Le gouvernement, conscient de l’urgence sociale, a annoncé la mise en place d’un comité de crise et d’un fonds de soutien d’urgence pour venir en aide aux sinistrés les plus vulnérables. Cependant, face aux contraintes budgétaires serrées que connaît l’État malien, ces mesures d’aide directe resteront largement insuffisantes pour compenser l’ampleur des dégâts et relancer l’activité économique sur des bases solides. La reconstruction ne pourra pas se limiter à un simple retour au statu quo antérieur ; elle devra s’inscrire dans une stratégie globale de formalisation et de modernisation du secteur commercial.

L’impératif de la modernisation : Vers des infrastructures marchandes souveraines et sécurisées

Ce double drame doit sonner le glas d’un modèle d’aménagement urbain obsolète qui privilégie le laisser-faire au détriment de la sécurité publique et de l’efficacité économique. Le Mali dispose aujourd’hui d’une opportunité historique pour engager une transition audacieuse vers des infrastructures marchandes modernes, en s’inspirant des meilleures pratiques architecturales et technologiques éprouvées sur le continent africain.

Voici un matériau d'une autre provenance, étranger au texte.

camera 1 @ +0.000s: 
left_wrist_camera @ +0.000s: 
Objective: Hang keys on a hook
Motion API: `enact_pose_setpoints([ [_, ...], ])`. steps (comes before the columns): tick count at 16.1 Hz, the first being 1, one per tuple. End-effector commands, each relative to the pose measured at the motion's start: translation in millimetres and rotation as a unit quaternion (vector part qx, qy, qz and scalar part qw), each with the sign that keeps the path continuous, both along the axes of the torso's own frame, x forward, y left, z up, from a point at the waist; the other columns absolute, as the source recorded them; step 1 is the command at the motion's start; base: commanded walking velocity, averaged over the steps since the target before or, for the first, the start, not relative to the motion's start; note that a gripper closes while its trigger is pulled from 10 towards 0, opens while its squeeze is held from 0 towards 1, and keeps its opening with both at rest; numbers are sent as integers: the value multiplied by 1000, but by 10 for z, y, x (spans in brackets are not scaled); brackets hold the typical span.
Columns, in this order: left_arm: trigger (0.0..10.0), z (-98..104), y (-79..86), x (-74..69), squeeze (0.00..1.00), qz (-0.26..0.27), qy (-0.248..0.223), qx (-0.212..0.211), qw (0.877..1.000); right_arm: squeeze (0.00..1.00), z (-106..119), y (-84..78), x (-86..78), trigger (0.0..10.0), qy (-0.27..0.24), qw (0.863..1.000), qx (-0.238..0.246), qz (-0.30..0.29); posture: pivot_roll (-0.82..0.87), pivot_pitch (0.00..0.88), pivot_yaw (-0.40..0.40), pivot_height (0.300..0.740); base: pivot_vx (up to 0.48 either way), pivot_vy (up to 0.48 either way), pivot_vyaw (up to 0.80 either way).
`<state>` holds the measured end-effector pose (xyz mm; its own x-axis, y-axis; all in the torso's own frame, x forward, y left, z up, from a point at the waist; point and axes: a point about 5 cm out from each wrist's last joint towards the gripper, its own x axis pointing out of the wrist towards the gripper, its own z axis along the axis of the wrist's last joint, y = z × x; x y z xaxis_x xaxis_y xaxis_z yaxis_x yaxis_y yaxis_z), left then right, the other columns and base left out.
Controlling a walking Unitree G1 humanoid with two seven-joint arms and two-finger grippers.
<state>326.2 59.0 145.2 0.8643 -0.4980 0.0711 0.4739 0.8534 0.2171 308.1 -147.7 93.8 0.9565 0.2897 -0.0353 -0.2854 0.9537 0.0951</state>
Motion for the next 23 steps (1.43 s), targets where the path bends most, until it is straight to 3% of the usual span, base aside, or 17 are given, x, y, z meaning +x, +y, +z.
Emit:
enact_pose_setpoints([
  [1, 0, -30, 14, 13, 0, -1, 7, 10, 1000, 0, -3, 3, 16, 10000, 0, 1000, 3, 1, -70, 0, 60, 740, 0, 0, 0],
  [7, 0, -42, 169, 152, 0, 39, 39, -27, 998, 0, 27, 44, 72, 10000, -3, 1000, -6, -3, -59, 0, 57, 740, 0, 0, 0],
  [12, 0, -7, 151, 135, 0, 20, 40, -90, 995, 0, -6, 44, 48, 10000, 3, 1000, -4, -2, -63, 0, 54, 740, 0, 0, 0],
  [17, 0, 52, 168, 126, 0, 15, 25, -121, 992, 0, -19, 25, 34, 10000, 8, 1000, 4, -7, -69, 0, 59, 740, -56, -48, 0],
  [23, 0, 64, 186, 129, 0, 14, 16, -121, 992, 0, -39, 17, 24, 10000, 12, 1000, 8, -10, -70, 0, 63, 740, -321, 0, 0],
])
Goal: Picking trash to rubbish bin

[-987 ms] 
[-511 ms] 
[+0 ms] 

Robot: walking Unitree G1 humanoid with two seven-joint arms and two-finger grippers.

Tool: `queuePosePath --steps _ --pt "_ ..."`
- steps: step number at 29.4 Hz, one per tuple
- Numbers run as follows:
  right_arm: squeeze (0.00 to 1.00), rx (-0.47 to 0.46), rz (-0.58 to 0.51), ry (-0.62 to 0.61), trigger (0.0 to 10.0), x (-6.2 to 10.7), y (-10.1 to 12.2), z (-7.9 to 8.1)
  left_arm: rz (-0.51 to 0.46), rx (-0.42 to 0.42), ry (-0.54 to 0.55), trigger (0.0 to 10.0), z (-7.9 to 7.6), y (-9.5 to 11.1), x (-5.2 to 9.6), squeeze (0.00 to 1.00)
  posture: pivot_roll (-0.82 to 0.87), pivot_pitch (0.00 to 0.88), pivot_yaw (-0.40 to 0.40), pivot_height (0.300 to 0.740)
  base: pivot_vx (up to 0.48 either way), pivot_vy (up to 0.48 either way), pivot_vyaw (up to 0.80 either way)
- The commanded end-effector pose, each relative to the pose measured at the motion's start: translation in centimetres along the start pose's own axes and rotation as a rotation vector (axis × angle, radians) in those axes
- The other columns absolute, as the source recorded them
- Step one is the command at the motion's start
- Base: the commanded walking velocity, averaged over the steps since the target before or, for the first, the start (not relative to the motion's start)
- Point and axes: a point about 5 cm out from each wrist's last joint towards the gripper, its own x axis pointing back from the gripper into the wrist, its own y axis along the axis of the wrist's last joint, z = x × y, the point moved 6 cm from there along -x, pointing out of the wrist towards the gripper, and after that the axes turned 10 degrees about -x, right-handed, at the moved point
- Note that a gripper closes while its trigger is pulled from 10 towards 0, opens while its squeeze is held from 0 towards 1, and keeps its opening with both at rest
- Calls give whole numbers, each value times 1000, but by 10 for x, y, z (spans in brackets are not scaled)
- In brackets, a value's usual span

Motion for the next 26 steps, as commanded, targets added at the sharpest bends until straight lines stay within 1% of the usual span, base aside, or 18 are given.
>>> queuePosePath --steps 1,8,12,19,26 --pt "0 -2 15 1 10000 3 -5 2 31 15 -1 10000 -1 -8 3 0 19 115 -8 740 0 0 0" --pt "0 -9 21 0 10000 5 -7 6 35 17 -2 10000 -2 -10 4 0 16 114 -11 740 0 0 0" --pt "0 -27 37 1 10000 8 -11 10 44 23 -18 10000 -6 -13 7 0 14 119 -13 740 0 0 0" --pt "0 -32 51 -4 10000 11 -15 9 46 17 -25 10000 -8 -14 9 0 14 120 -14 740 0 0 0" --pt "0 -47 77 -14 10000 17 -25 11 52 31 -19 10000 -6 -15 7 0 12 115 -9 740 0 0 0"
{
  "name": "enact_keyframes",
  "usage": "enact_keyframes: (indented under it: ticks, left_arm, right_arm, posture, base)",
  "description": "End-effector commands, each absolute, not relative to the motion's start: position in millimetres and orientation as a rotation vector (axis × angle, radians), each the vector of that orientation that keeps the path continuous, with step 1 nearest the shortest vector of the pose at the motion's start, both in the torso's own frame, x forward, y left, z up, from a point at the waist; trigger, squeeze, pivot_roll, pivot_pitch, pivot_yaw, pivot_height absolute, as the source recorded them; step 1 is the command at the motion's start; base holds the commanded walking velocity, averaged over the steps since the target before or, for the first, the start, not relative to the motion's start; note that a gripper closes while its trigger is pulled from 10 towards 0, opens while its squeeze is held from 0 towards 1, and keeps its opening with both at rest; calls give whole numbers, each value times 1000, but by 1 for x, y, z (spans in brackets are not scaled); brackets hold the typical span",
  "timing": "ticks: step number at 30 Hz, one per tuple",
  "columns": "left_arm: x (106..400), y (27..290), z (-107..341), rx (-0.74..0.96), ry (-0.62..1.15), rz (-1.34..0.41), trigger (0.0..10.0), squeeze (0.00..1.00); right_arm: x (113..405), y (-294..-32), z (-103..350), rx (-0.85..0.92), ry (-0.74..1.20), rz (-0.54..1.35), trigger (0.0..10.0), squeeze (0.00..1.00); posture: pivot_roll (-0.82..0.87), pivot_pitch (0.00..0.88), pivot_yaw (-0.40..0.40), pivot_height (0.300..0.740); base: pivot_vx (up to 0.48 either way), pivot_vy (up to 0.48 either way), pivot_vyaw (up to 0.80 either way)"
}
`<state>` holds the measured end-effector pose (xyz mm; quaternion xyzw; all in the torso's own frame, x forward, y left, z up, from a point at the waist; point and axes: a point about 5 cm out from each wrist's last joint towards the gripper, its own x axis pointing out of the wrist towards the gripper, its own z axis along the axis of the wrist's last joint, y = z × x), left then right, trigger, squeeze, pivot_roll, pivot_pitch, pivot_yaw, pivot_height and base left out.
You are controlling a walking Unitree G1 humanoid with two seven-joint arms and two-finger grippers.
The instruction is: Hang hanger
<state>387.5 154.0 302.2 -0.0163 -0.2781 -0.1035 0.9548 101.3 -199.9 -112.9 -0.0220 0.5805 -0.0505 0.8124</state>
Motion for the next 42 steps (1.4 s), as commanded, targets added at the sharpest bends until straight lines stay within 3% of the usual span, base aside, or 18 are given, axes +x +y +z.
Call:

La modernisation des marchés doit reposer sur trois piliers fondamentaux :

  1. La sécurité architecturale et technique : Les futurs grands marchés doivent intégrer dès leur conception des matériaux de construction ignifuges, des systèmes d’extinction automatique, des réseaux électriques centralisés et enterrés, ainsi que des voies d’accès sanitaires strictement sanctuarisées contre toute forme d’occupation anarchique.
  2. La numérisation et la gestion intelligente : L’intégration de technologies de gestion intelligente (smart markets) permet de surveiller en temps réel la consommation d’énergie, de détecter les anomalies thermiques et de réguler les flux de personnes et de marchandises. De plus, la formalisation des commerçants à travers des plateformes d’enregistrement numérique facilitera leur accès aux produits d’assurance structurés et aux services financiers modernes.
  3. Un modèle de gouvernance public-privé : La gestion des grands marchés ne peut plus être abandonnée aux seules municipalités, souvent dépourvues de compétences techniques et de ressources financières suffisantes pour en assurer la maintenance. La mise en place de partenariats public-privé (PPP), impliquant des sociétés de gestion spécialisées et les associations de commerçants, garantit un entretien rigoureux des infrastructures et une pérennité des investissements sur le long terme.

Le financement de ce grand chantier de modernisation constitue certes un défi de taille, mais il représente un investissement hautement rentable pour l’avenir économique du pays. En mobilisant l’épargne nationale, en orientant les financements des institutions multilatérales africaines de développement et en nouant des partenariats stratégiques avec des constructeurs spécialisés, le Mali peut transformer cette double tragédie en un levier de transformation structurelle. Il est temps de bâtir des marchés qui reflètent la dignité, le dynamisme et l’ambition économique d’une nation malienne en pleine reconstruction de sa souveraineté et de son avenir.